* _Extracted material_
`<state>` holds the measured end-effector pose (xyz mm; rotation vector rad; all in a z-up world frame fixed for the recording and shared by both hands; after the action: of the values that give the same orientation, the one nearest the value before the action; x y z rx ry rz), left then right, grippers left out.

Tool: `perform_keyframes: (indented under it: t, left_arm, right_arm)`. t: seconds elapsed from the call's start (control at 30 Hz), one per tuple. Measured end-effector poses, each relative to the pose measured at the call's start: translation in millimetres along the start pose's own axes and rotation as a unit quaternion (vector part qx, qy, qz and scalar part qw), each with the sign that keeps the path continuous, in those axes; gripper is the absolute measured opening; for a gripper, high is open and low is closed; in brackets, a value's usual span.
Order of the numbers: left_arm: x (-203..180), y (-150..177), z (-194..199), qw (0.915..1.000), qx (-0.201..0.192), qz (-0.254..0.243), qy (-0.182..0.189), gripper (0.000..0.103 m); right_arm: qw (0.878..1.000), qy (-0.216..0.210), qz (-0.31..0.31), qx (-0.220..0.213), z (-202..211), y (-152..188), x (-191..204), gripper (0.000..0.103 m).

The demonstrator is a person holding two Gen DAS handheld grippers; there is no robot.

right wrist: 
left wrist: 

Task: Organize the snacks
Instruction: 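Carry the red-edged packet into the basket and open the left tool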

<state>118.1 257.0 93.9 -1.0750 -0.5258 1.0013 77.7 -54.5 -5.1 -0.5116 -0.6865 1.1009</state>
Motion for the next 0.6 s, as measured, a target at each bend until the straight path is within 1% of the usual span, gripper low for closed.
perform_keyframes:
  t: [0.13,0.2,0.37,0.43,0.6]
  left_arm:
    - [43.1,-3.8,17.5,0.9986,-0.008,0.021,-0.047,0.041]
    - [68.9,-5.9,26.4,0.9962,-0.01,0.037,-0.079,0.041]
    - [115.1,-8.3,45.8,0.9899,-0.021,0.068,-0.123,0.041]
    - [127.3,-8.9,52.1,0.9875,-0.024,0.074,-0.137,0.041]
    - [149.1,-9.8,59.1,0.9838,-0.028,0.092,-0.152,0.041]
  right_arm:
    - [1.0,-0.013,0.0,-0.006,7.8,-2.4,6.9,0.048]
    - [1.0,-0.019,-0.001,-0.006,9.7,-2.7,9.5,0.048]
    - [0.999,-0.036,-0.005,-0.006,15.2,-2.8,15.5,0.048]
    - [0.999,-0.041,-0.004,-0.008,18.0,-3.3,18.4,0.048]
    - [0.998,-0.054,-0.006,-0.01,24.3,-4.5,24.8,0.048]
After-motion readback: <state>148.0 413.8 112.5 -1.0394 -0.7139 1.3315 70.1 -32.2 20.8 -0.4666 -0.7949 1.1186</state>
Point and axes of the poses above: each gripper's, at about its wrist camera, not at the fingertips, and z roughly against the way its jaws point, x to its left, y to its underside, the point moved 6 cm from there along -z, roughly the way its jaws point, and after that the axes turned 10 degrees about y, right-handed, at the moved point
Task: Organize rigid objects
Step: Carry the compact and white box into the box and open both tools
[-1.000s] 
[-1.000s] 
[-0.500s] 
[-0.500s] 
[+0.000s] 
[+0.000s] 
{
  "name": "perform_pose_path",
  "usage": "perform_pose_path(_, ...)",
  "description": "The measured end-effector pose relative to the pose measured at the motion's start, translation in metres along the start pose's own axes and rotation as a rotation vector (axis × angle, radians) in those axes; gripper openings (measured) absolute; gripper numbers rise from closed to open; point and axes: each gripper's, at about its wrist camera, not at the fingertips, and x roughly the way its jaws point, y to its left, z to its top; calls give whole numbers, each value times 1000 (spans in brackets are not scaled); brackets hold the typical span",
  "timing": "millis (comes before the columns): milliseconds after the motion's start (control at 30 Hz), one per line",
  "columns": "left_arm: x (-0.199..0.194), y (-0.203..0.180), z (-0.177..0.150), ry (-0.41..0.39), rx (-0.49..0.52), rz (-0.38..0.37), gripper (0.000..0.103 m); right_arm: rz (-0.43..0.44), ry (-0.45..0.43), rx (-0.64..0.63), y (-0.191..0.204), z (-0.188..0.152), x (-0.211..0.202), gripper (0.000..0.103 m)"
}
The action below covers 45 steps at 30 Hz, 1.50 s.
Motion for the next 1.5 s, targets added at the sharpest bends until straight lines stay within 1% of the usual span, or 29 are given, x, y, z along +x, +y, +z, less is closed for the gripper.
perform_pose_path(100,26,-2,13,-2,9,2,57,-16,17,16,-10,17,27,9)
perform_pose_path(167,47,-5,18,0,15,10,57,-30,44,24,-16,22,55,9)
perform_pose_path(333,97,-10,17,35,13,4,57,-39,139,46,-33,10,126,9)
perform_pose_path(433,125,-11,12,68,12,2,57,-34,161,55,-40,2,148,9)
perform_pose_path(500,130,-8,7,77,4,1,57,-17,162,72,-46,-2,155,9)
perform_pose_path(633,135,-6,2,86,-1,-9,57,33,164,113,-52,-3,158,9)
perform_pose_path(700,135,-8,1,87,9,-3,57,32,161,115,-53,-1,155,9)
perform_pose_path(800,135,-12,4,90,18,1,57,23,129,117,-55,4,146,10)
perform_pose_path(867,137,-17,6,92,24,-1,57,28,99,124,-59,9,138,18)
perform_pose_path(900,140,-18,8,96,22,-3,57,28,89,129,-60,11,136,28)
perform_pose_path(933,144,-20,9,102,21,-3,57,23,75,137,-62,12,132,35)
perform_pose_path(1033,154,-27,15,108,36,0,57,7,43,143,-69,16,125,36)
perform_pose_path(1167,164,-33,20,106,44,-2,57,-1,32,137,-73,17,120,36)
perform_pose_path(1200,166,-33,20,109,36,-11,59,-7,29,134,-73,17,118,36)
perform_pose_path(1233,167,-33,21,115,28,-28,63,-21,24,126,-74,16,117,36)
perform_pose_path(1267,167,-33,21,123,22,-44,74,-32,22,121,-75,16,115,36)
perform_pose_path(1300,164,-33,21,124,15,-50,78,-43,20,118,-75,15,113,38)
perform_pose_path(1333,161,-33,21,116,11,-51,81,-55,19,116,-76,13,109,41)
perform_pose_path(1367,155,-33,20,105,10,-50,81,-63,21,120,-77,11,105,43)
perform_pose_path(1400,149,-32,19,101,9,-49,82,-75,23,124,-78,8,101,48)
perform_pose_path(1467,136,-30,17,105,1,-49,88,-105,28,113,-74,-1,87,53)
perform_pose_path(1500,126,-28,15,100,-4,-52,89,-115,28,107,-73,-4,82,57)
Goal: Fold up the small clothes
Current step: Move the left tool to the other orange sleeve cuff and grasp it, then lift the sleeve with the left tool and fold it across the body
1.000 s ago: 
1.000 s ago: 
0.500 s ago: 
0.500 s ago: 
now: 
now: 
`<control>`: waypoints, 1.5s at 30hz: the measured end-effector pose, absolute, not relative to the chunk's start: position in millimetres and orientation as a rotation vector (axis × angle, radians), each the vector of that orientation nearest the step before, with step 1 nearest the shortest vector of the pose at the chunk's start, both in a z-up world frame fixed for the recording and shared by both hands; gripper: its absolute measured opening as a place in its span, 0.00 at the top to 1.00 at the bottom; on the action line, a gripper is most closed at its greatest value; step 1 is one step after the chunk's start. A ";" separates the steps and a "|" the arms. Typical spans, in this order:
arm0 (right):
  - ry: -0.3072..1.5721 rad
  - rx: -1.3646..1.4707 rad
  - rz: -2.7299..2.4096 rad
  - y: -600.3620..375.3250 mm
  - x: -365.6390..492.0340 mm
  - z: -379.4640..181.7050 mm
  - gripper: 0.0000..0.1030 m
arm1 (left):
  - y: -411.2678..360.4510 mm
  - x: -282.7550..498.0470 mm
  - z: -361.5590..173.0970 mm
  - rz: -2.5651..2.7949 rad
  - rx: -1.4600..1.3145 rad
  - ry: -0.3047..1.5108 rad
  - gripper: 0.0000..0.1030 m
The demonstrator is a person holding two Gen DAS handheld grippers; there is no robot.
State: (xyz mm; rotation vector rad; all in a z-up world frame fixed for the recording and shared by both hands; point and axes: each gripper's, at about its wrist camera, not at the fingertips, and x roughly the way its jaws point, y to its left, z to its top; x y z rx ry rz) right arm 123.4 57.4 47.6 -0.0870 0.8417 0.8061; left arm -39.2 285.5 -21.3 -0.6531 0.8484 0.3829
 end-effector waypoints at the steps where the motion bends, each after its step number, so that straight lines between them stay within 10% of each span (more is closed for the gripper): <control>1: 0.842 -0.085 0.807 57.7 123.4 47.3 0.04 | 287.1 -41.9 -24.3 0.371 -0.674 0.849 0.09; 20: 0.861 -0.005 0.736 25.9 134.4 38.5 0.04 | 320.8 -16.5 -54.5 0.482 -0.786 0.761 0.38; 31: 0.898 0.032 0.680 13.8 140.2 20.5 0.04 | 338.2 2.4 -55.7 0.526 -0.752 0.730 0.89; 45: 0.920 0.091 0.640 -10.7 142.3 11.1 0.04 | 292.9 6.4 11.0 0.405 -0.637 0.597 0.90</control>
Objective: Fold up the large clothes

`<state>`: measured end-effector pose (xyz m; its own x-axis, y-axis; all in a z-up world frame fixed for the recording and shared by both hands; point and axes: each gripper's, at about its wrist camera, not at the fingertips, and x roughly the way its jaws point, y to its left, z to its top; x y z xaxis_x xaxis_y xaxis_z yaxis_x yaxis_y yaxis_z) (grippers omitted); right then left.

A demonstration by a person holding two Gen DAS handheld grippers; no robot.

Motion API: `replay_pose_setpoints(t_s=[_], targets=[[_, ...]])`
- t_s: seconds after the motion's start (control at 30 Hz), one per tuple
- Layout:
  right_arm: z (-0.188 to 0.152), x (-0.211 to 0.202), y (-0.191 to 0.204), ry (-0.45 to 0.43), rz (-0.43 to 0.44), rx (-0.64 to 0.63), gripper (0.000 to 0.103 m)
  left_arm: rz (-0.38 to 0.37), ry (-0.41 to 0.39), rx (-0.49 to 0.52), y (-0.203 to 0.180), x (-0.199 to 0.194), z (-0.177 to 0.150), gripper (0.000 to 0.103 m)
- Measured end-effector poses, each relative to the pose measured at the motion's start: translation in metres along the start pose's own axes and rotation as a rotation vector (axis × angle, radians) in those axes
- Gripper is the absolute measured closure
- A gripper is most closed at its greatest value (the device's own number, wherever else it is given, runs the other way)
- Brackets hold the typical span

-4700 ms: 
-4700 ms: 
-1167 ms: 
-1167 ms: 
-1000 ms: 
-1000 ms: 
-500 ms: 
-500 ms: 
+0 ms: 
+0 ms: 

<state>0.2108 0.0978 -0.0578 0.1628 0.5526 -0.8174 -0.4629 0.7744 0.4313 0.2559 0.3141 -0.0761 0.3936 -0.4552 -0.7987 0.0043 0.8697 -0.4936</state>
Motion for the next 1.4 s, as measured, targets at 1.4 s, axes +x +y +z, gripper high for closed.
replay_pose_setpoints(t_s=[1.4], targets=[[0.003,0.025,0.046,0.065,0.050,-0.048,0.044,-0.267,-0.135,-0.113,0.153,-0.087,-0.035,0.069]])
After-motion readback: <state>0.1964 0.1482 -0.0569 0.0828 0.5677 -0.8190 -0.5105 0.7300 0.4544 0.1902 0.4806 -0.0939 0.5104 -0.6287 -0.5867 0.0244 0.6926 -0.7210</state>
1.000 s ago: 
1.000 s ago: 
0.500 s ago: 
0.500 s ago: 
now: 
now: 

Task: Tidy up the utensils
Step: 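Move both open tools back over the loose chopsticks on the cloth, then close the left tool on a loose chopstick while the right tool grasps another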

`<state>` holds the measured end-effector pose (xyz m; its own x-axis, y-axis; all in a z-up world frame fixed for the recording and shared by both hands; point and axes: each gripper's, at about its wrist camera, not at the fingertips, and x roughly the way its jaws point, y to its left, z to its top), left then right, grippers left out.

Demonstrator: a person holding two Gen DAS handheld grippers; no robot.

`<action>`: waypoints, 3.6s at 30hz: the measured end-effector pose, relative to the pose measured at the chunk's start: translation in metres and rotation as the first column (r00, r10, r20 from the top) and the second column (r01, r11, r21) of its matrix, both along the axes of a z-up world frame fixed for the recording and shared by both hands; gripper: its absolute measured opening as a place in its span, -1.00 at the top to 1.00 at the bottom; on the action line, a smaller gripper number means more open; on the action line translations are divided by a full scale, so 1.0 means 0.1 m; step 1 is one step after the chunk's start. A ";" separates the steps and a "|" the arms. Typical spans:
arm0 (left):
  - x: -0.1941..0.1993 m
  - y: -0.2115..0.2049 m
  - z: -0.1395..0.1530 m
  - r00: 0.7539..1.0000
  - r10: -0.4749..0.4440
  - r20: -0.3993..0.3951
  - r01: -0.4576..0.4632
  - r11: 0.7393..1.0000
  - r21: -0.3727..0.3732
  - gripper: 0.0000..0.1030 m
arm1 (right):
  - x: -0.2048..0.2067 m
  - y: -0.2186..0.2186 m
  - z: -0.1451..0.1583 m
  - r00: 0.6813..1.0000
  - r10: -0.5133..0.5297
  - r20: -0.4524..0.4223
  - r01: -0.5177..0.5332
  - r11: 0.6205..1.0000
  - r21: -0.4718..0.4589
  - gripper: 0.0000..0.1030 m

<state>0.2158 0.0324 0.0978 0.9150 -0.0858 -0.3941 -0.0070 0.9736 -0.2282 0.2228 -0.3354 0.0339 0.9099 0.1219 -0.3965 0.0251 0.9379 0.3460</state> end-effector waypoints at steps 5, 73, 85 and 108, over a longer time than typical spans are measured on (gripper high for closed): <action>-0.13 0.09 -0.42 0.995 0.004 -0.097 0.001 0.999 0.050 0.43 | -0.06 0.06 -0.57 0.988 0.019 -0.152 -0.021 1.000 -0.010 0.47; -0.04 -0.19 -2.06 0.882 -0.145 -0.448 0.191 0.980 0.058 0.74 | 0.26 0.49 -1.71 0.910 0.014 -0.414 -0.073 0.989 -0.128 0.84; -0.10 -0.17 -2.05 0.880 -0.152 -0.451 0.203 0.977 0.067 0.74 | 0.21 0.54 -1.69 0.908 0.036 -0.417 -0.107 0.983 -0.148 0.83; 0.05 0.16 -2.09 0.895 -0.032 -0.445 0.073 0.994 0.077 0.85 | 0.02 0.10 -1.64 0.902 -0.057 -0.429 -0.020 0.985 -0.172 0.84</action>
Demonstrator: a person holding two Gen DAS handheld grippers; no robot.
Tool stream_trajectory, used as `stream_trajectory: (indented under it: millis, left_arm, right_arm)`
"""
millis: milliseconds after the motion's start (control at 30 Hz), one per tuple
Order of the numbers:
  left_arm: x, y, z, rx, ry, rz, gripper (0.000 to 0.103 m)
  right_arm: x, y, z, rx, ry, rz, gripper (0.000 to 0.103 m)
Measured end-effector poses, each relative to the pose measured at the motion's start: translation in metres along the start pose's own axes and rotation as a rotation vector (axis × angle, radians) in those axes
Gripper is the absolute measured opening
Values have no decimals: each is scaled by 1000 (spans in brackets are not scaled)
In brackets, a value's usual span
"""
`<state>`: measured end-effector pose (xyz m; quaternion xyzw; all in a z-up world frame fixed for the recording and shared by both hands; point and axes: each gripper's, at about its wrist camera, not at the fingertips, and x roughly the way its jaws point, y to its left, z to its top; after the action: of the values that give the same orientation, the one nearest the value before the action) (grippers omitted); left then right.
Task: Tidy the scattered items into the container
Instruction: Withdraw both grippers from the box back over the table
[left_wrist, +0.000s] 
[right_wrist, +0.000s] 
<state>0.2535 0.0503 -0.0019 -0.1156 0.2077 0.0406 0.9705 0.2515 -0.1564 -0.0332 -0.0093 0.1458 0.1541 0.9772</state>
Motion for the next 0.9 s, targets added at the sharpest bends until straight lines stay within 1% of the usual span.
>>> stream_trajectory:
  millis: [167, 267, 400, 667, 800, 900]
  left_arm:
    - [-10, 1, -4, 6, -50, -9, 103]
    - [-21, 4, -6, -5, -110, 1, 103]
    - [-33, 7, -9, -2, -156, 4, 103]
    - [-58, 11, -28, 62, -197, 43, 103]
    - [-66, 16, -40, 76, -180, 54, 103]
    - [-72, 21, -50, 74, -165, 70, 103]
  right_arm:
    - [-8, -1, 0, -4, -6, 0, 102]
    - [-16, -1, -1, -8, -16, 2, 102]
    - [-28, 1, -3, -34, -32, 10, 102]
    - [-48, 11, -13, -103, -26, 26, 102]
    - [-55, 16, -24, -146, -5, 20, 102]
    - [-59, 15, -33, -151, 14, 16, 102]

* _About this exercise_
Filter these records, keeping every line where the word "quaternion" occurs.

* _Task output_
Tool: `perform_keyframes: (indented under it: t, left_arm, right_arm)`. t: seconds elapsed from the call's start (control at 30 Hz), one per tuple. Measured end-effector poses, each relative to the pose measured at the call's start: translation in millimetres along the start pose's own axes and rotation as a unit quaternion (vector part qx, qy, qz and scalar part qw), each with the sign that keeps the path continuous, in those axes; gripper is the absolute measured opening; for a gripper, high is open and low is closed; in brackets, a value's usual span.
`<state>`: measured end-effector pose (xyz m; quaternion xyzw; all in a z-up world frame fixed for the recording and shared by both hands; point and axes: each gripper's, at about its wrist camera, not at the fingertips, and x roughly the way its jaws point, y to its left, z to its top; after the action: of the values that give the same orientation, the one nearest the value before the action) (grippers omitted); left then right.

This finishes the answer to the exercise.